Work to be completed - If a line of the listing below contains the string "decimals", count it, then give the total by itself.

--- START ---

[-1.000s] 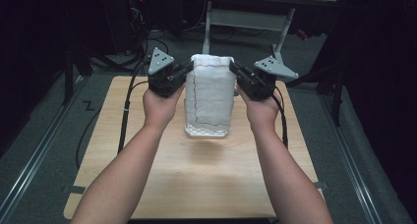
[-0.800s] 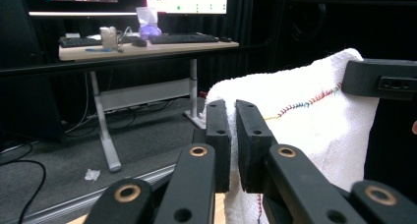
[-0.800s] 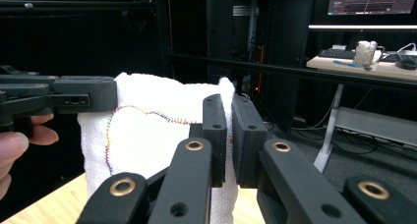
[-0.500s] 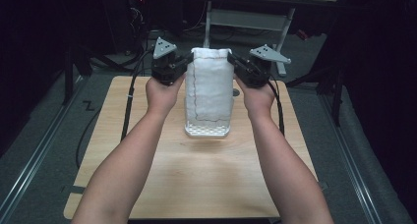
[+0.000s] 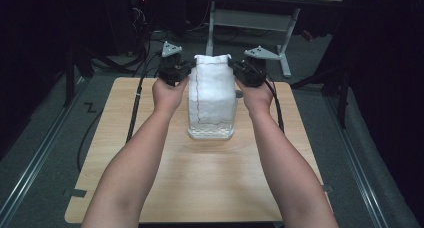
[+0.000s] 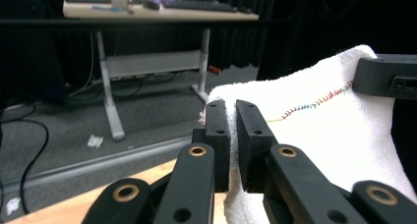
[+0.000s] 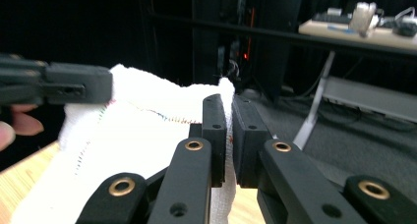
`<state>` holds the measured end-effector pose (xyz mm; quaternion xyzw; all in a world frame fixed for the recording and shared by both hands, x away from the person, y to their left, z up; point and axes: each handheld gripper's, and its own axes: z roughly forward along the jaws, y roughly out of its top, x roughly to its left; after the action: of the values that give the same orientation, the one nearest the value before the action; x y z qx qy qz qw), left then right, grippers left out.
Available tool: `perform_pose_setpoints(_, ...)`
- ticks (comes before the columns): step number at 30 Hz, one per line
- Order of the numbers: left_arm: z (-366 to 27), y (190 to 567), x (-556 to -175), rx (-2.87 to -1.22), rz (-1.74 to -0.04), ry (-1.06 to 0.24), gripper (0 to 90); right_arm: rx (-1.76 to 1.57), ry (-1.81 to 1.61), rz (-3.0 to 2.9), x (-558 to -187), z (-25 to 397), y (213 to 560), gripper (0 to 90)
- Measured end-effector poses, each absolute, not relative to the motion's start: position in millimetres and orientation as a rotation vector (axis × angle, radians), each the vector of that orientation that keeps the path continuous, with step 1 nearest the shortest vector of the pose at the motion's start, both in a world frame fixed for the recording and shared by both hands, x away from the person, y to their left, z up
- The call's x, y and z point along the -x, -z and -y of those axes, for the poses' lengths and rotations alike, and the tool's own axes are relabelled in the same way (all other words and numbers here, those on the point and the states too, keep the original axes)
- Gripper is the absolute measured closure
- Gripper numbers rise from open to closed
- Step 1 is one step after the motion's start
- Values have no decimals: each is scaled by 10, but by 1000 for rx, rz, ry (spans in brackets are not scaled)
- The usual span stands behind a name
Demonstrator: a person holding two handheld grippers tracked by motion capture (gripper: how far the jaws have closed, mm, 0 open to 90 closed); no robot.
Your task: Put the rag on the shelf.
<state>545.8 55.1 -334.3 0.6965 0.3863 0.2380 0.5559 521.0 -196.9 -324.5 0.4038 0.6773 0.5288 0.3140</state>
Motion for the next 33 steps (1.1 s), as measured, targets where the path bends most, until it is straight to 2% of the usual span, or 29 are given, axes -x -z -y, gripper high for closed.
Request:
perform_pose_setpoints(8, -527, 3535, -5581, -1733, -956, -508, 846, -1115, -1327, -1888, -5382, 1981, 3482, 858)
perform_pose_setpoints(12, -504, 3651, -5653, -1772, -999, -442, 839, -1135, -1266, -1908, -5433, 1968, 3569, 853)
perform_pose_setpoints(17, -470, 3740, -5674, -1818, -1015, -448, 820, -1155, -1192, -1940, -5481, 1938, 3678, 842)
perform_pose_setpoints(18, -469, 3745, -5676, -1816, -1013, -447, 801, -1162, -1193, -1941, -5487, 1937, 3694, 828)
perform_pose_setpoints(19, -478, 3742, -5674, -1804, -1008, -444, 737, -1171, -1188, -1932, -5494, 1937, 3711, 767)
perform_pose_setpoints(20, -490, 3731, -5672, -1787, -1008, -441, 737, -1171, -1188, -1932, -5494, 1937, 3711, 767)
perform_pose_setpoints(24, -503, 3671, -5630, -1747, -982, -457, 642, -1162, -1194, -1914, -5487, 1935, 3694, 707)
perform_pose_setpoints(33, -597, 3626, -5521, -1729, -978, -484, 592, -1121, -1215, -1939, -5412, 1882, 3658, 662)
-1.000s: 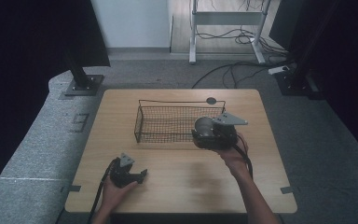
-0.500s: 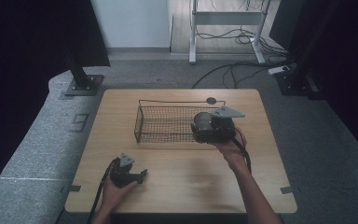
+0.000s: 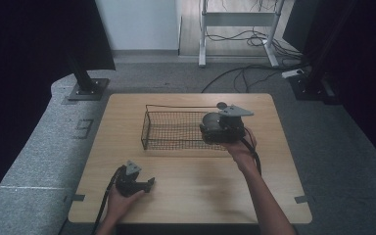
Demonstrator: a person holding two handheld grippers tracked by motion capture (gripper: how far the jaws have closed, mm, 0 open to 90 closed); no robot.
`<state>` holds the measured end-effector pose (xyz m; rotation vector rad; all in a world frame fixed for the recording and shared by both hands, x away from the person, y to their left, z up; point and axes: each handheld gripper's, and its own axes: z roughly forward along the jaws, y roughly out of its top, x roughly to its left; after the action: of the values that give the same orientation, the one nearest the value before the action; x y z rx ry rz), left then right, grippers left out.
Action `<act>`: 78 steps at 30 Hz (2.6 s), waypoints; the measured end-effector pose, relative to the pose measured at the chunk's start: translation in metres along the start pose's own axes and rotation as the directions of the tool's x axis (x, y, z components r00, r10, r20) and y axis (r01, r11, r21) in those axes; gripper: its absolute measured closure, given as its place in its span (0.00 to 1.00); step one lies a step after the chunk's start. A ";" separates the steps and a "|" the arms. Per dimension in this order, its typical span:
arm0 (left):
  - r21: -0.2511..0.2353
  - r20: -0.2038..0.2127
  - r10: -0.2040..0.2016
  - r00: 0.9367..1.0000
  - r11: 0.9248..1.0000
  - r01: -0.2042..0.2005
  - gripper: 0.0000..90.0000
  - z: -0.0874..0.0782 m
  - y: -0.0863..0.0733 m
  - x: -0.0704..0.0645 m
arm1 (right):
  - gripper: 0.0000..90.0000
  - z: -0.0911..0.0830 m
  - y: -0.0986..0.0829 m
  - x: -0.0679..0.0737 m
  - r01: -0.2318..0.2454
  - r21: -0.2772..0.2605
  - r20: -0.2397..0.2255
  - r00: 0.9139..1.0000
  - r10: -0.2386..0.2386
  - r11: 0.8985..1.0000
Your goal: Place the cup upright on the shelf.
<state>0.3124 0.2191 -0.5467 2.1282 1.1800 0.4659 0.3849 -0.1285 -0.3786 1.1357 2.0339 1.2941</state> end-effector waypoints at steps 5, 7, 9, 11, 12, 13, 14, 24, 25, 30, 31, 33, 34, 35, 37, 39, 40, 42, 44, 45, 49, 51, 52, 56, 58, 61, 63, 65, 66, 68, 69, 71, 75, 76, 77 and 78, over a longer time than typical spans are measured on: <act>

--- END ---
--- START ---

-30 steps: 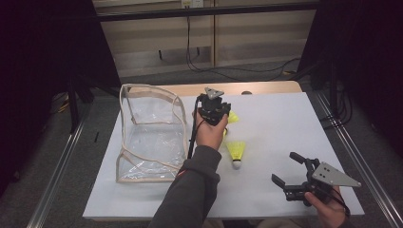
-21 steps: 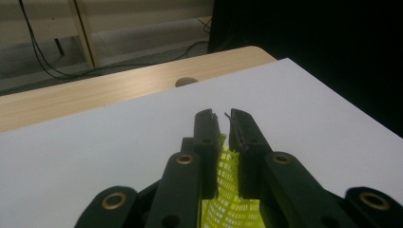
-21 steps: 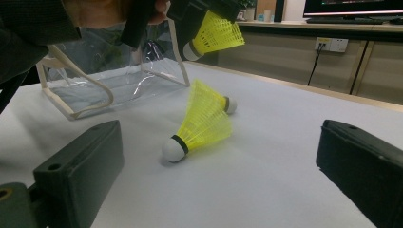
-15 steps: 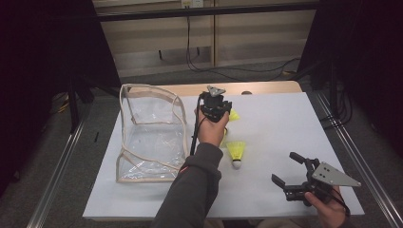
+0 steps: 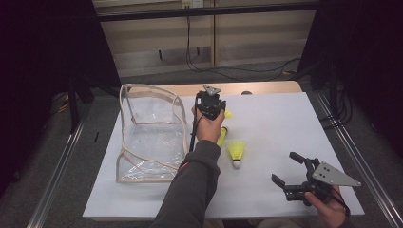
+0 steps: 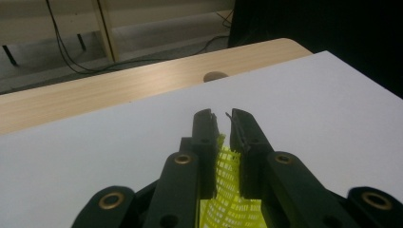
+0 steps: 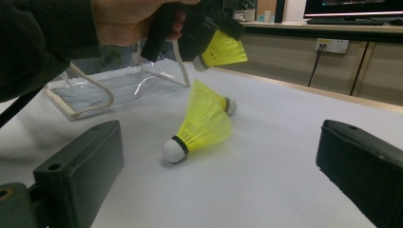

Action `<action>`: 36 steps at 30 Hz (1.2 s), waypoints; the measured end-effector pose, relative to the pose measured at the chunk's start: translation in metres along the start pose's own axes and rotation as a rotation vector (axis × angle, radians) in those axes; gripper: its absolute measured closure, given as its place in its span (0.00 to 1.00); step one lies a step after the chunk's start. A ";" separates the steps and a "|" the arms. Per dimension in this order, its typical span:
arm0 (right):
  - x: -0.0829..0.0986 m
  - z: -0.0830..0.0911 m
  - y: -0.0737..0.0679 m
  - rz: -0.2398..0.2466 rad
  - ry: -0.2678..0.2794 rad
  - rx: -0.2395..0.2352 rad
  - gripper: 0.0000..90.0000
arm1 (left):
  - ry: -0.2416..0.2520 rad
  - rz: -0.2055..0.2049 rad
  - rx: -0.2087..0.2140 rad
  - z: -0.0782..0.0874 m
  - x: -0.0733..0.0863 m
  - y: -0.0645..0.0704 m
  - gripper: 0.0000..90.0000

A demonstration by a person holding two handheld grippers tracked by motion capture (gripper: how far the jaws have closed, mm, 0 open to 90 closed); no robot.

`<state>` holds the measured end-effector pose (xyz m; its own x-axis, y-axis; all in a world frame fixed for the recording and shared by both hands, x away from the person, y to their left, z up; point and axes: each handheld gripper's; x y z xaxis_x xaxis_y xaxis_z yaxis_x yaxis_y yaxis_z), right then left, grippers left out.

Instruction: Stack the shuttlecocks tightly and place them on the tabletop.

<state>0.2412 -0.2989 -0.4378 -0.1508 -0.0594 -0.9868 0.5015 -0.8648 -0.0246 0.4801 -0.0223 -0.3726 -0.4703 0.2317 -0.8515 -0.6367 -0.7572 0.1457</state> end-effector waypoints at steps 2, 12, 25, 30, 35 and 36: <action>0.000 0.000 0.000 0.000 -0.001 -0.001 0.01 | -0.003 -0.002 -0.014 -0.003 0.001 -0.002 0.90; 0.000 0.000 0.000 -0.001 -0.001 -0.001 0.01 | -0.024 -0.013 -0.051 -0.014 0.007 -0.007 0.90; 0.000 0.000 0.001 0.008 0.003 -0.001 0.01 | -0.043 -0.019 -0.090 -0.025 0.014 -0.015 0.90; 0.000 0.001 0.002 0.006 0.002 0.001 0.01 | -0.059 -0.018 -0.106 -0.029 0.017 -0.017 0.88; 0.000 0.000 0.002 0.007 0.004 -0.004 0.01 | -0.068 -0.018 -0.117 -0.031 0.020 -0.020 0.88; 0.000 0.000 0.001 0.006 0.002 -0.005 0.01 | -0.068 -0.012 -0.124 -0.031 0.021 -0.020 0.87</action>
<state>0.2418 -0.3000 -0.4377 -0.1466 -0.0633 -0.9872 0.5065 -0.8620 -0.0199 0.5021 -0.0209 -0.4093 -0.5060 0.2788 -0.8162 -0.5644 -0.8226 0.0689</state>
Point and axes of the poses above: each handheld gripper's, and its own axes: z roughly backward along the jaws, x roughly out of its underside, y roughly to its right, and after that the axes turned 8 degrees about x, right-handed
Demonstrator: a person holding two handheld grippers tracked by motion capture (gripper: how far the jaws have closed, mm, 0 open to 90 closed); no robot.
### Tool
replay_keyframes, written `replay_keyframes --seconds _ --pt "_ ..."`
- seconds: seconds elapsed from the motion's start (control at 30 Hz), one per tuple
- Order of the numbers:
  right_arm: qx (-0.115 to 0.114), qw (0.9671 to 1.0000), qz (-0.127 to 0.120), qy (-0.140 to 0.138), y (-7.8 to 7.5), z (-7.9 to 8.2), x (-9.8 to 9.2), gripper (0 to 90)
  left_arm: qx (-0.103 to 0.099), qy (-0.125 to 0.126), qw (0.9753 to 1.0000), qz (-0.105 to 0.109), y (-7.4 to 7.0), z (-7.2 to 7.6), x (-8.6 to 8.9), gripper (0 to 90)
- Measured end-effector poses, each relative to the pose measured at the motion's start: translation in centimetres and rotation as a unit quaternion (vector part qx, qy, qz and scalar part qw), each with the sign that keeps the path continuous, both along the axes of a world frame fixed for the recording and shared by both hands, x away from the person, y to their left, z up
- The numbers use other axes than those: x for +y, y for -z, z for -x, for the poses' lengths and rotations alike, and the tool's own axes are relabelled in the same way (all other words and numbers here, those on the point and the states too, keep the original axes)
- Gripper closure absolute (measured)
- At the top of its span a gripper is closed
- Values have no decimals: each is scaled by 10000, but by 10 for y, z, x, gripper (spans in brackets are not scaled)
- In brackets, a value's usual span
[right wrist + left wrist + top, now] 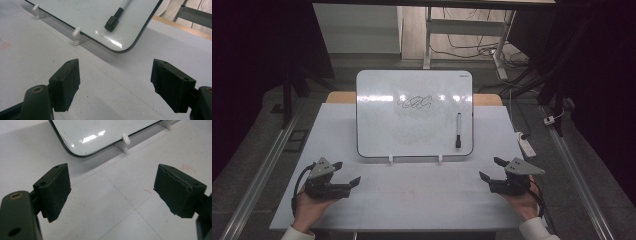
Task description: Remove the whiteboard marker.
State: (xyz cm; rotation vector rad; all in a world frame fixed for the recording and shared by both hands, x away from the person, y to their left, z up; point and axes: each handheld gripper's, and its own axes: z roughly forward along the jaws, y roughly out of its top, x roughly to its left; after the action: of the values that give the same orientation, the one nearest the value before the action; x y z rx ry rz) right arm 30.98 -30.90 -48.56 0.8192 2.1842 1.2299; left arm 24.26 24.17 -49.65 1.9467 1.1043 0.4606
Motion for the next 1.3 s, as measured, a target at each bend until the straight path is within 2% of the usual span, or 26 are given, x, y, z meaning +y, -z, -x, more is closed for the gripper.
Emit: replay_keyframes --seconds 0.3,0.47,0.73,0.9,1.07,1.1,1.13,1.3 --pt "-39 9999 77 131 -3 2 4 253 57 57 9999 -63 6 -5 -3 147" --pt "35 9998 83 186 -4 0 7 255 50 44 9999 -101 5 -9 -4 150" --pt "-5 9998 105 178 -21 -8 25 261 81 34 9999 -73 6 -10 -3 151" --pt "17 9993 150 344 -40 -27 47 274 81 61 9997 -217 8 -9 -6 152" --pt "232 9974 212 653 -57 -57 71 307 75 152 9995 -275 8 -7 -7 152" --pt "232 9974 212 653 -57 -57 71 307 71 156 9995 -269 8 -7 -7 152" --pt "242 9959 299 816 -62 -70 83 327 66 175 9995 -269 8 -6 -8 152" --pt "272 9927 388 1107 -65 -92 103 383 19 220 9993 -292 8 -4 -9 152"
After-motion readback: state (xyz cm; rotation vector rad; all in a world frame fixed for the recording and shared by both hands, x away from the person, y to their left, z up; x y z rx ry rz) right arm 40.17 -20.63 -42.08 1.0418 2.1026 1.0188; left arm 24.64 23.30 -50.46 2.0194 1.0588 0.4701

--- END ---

Exercise answer - 2